Cinquième priorité de ces textes : la prise en compte des frais afférents à l'exercice du mandat parlementaire. En l'espèce, la disposition est laconique ; ce sujet relève en effet de la compétence du bureau de chaque assemblée. Le Gouvernement prévoit seulement que les frais engagés pour le mandat seront remboursés sur la base de justificatifs et dans la limite de plafonds.
Je proposerai d'introduire un élément de souplesse pour l'instruction que devra prendre le bureau, qui sera élaborée de manière pluraliste et après avis de l'organe chargé de la déontologie parlementaire. Nous voulons renforcer le système que nous avons d'ores et déjà mis en place, dont les règles sont sévères. Je vous en rappelle certaines, vous les connaissez : l'indemnité représentative de frais de mandat (IRFM) est versée sur un compte dédié, nous devons restituer au Sénat les sommes non dépensées en fin de mandat, et la liste des frais autorisés est limitative. Nous ne partons pas de rien !

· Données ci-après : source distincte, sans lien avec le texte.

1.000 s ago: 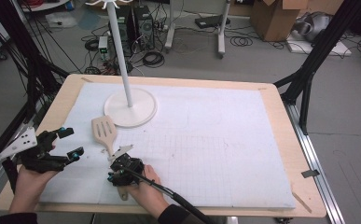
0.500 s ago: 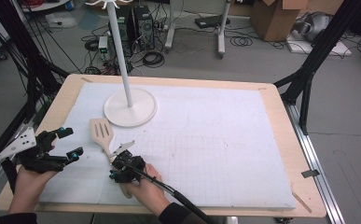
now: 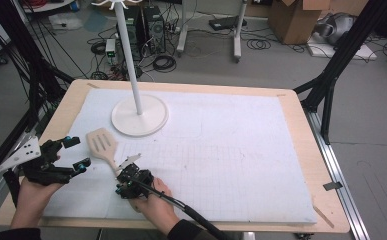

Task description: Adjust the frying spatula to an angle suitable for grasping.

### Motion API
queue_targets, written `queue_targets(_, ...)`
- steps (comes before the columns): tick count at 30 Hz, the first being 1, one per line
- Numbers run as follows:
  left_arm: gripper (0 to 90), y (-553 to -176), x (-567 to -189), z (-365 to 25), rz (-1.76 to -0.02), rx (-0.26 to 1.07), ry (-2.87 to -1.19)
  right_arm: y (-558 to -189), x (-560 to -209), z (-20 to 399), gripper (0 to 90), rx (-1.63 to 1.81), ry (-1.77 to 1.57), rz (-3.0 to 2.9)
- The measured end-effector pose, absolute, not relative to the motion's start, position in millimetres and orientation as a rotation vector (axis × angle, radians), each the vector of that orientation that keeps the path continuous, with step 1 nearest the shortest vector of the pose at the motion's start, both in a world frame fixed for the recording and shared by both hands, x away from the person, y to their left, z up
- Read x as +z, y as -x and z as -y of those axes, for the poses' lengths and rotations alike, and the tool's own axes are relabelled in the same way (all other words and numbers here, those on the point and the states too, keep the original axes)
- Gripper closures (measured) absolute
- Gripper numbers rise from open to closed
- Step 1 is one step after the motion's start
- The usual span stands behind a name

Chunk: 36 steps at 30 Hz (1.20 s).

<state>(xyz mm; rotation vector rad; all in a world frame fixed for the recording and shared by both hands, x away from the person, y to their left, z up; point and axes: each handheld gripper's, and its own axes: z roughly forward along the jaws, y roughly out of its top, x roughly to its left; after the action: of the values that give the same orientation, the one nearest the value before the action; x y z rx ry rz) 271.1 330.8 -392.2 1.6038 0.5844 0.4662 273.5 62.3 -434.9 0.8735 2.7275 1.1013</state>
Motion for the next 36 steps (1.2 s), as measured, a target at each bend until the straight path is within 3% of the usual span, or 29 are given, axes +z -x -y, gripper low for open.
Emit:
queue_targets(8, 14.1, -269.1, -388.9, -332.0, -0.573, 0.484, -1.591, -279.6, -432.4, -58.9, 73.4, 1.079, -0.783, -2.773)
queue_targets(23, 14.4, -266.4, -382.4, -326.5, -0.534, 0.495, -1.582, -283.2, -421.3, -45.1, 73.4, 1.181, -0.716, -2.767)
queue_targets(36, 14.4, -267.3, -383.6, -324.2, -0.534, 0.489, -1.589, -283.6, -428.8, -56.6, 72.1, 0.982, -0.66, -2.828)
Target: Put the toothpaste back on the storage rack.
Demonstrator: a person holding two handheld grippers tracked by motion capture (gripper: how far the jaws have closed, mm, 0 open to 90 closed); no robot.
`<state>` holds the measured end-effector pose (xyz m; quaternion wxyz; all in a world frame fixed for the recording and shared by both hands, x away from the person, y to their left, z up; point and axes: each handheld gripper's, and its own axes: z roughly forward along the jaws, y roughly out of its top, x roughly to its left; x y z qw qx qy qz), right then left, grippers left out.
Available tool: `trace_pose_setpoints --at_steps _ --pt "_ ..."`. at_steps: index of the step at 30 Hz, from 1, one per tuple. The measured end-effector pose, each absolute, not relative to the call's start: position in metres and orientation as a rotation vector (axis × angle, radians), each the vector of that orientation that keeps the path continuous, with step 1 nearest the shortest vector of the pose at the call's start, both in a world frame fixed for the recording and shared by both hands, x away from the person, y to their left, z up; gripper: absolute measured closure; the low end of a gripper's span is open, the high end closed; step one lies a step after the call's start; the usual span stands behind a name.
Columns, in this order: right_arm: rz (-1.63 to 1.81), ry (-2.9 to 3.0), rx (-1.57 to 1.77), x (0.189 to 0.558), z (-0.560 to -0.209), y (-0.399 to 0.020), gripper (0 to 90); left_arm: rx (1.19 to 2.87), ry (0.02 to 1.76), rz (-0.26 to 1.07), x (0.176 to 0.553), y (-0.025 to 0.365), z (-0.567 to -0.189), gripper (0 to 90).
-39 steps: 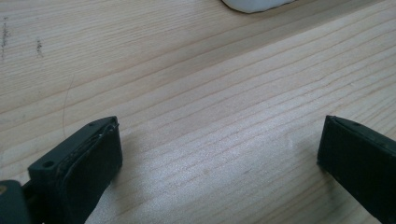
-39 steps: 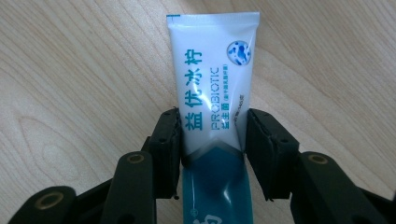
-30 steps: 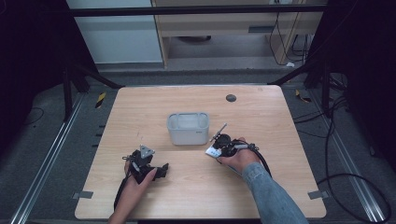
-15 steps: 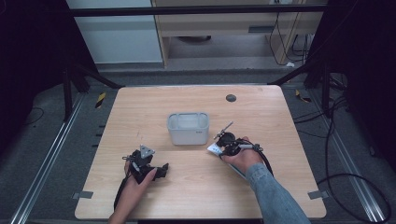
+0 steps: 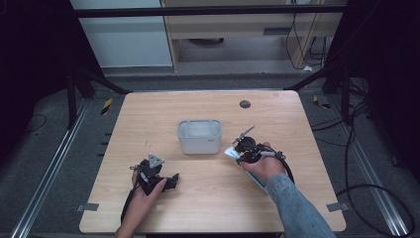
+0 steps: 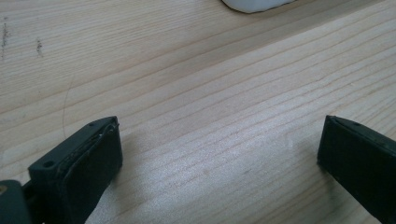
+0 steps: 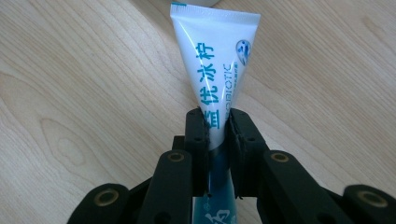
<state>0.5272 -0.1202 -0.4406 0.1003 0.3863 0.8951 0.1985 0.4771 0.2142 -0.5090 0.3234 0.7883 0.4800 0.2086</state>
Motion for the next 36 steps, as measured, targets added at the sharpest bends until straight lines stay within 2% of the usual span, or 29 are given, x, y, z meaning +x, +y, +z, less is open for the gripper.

Je proposerai également que les frais soient non pas « remboursés » comme le prévoit le Gouvernement, mais « pris en charge » sur présentation d'un justificatif, afin de permettre au bureau de chaque assemblée de procéder à des avances, qui éviteront au parlementaire de payer sur ses deniers personnels, en attendant le remboursement, des frais d'un montant qui peut dépasser son revenu mensuel.

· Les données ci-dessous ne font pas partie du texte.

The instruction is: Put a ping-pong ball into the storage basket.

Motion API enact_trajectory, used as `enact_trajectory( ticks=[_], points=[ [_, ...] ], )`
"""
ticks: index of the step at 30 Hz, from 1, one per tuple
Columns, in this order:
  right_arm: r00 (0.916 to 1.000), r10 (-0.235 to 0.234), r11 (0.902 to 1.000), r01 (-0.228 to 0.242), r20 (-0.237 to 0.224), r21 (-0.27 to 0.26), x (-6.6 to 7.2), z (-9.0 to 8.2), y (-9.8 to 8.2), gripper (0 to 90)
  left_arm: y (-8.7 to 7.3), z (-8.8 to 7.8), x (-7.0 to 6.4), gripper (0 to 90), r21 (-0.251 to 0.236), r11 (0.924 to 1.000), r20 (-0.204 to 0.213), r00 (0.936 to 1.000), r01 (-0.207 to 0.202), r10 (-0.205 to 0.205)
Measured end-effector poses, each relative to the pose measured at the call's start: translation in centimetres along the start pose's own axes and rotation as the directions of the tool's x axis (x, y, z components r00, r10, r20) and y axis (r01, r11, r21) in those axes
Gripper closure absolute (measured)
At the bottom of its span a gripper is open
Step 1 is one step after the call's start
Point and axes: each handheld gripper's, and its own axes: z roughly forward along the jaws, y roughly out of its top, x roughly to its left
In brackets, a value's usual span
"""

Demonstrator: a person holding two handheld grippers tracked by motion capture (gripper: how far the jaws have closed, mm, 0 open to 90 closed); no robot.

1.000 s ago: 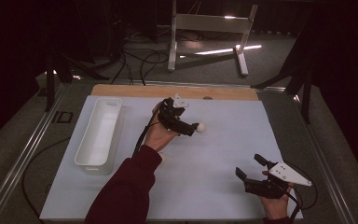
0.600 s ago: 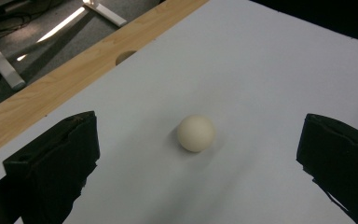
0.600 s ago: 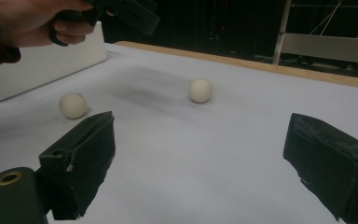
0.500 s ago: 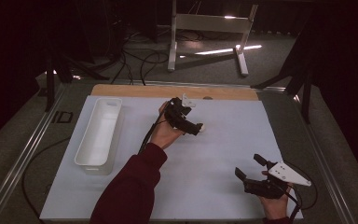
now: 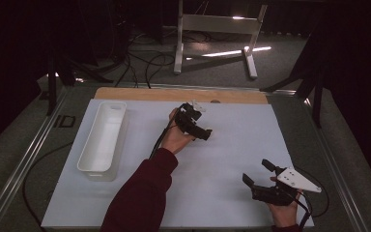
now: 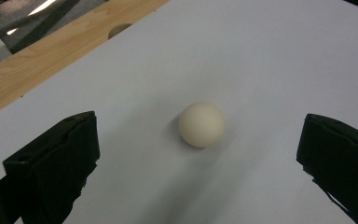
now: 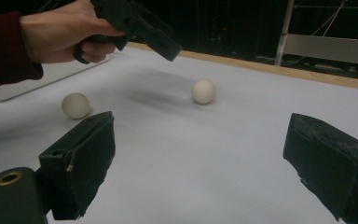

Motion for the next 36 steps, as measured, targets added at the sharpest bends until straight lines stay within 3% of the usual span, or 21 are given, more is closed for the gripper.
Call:
enact_trajectory(
  ticks=[5, 11, 21, 25, 30, 36],
  points=[
    [1.0000, 0.001, 1.0000, -0.001, 0.001, -0.003, 0.0, -0.1, 0.1, 8.9, 0.4, 1.1, -0.3, 0.0, 0.053, 0.9984, -0.009, 0.9998, -0.018, 0.019],
    [1.0000, -0.006, 1.0000, 0.006, 0.005, -0.003, 0.0, -0.1, 0.1, 8.8, 1.2, 2.0, -0.8, 0.0, 0.063, 0.9976, -0.017, 0.9994, -0.030, 0.031],
    [0.9999, -0.010, 0.9999, 0.010, 0.005, -0.009, 0.1, -0.1, 0.2, 8.9, 0.8, 3.7, -0.6, 0.0, 0.100, 0.9950, -0.013, 0.9999, 0.011, -0.010],
    [1.0000, -0.009, 0.9999, 0.009, 0.002, -0.008, 0.1, -0.1, 0.2, 8.9, 0.8, 4.4, -0.8, 0.0, 0.120, 0.9927, -0.020, 0.9998, 0.008, -0.006],
    [1.0000, -0.006, 0.9999, 0.006, 0.001, -0.010, 0.2, 0.0, 0.2, 8.8, 0.5, 4.9, -0.5, 0.0, 0.123, 0.9911, -0.036, 0.9982, 0.051, -0.047],
    [1.0000, -0.004, 0.9999, 0.004, 0.000, -0.010, 0.2, 0.0, 0.2, 8.9, 0.4, 5.5, -0.4, 0.1, 0.135, 0.9889, -0.033, 0.9978, 0.062, -0.058]
  ],
)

J'en viens à la question des réserves parlementaire et ministérielle. Il est certain que le système de la réserve parlementaire a pu donner lieu à des abus dans le passé. Mais, pour lutter contre les abus, faut-il interdire ce qui est normal, ou seulement le réglementer ? À mon sens, priver les communes de crédits pour des dépenses d'équipement ou des travaux qui sont d'intérêt général et qui ne peuvent être financés autrement serait une erreur grave.
Je rappelle que, au cours des trois dernières années, nos collectivités territoriales ont perdu 9,6 milliards d'euros de dotations cumulées. Avec la réserve parlementaire, nous parlons d'environ 147 millions d'euros qui financent des projets essentiels pour les collectivités rurales.

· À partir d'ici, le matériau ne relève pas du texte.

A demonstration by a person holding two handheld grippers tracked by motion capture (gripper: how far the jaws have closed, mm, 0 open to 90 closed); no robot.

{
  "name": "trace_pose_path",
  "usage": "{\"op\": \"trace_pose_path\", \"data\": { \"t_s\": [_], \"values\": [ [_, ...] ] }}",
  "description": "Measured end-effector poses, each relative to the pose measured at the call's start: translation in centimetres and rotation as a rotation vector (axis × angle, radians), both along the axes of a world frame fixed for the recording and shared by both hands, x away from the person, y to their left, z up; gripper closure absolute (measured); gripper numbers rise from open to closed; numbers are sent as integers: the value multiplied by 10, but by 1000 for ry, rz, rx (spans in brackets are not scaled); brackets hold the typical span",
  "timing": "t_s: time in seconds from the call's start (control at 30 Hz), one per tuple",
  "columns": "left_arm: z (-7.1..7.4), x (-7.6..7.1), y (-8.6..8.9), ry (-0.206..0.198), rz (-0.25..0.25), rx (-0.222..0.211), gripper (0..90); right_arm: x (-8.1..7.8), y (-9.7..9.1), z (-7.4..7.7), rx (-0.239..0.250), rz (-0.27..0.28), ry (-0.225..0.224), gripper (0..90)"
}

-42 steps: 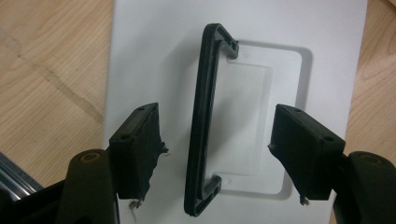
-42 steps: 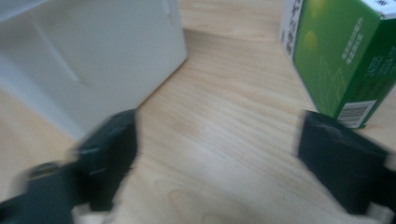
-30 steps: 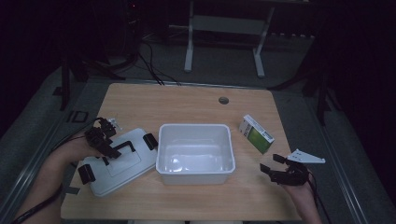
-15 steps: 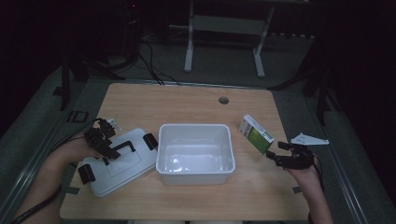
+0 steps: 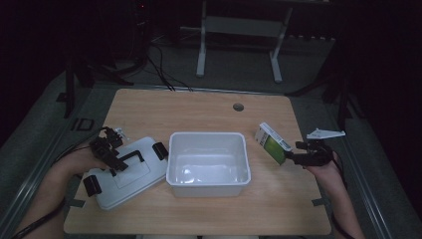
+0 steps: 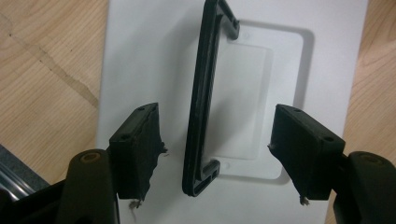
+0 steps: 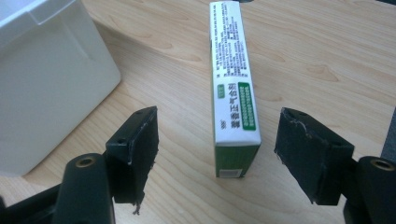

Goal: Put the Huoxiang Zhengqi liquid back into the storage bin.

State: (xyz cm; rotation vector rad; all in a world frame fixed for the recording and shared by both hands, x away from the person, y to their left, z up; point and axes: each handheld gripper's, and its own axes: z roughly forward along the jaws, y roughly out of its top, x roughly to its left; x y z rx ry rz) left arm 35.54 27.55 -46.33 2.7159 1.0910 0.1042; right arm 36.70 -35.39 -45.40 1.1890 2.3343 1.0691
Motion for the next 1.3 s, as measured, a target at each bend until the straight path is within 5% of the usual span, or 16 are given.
{"op": "trace_pose_path", "data": {
  "t_s": [0.53, 0.9, 1.3],
  "values": [
    [-2, 0, -1, 4, -3, 11, 335, 40, 15, 10, -126, 39, 66, 323],
    [-4, 1, -2, 13, -10, 13, 335, 60, 26, 7, -242, 84, 168, 356],
    [-4, 0, -1, 18, -8, 12, 334, 73, 35, -1, -299, 100, 283, 428]
  ]
}}
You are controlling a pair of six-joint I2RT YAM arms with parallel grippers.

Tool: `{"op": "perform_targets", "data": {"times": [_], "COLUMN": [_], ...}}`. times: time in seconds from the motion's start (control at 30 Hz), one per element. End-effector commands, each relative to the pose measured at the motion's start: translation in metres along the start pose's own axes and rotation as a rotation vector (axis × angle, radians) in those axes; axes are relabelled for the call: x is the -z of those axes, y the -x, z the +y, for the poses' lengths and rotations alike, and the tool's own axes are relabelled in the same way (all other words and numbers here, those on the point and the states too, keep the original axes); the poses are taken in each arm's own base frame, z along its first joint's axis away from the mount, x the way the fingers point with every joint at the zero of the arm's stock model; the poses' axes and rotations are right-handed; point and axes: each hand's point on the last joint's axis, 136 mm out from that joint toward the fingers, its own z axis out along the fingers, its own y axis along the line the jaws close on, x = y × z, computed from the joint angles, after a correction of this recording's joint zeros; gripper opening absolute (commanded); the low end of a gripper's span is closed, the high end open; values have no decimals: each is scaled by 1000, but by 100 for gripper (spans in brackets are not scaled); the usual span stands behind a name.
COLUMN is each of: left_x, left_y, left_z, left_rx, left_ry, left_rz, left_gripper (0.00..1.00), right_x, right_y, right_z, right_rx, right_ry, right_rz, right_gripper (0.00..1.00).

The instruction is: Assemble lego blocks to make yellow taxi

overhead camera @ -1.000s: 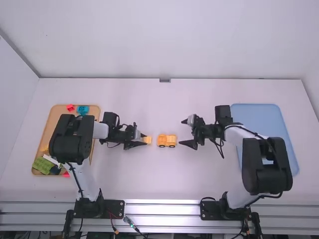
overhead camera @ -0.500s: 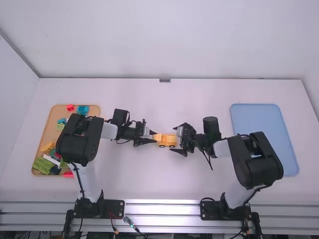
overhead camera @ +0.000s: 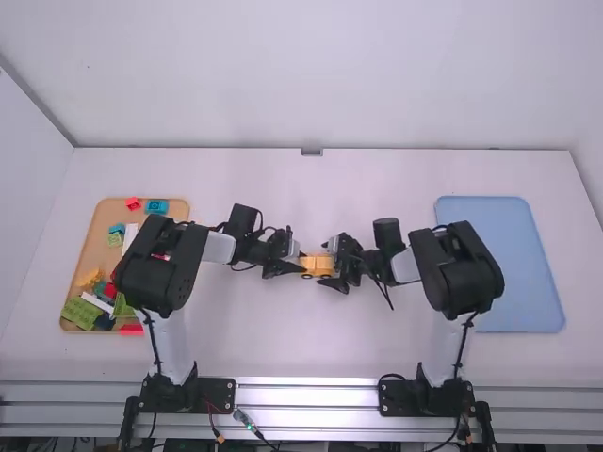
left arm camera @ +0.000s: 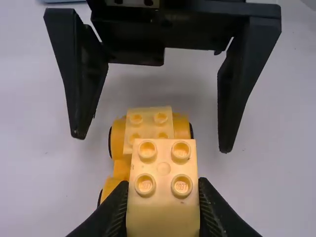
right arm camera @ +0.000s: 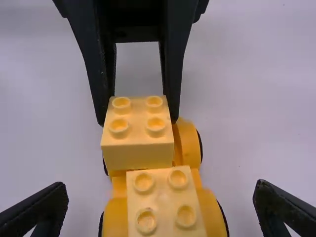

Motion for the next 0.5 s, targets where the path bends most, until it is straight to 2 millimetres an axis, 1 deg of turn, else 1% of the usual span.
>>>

Je propose donc de mettre en place un nouveau système : une dotation de soutien à l'investissement des communes et de leurs groupements. La procédure prévoirait des conditions de transparence totale et supposerait l'accord du Gouvernement pour inscrire les crédits correspondants en loi de finances. Elle répondrait à six critères d'éligibilité, dont un financement maximal de 20 000 euros par projet, pour une part maximale de 50 % des travaux aidés.
Sixième et dernière priorité : le financement de la vie politique. L'accès aux crédits des candidats aux diverses élections est une nécessité. François Logerot, président de la Commission nationale des comptes de campagne et des financements politiques, nous a rappelé que de nombreux candidats n'obtenaient pas des banques l'ouverture d'un compte bancaire, ces dernières s'abstenant même de produire une lettre de refus, empêchant les candidats d'utiliser les voies de recours prévues.
Je dois dire, sur ce sujet, que la « banque de la démocratie », prévue dans le projet du Gouvernement, est une idée singulière. Elle n'est d'ailleurs pas encore traduite de manière substantielle dans les propositions du Gouvernement, qui demande par conséquent que nous l'habilitions à procéder par ordonnance. Interrogée par nos soins sur ce sujet, la garde des sceaux explique que le Gouvernement planche sur trois hypothèses pour mettre sur pied ce système, et qu'il a demandé un rapport à l'inspection générale des finances et à l'inspection générale de l'administration.
Cette réponse n'est pas satisfaisante. Le Parlement ne doit pas, à mon sens, se dessaisir de son pouvoir législatif en la matière et dans des conditions aussi floues. Que la ministre nous éclaire avant le débat en séance publique ou revienne nous voir ultérieurement avec un texte.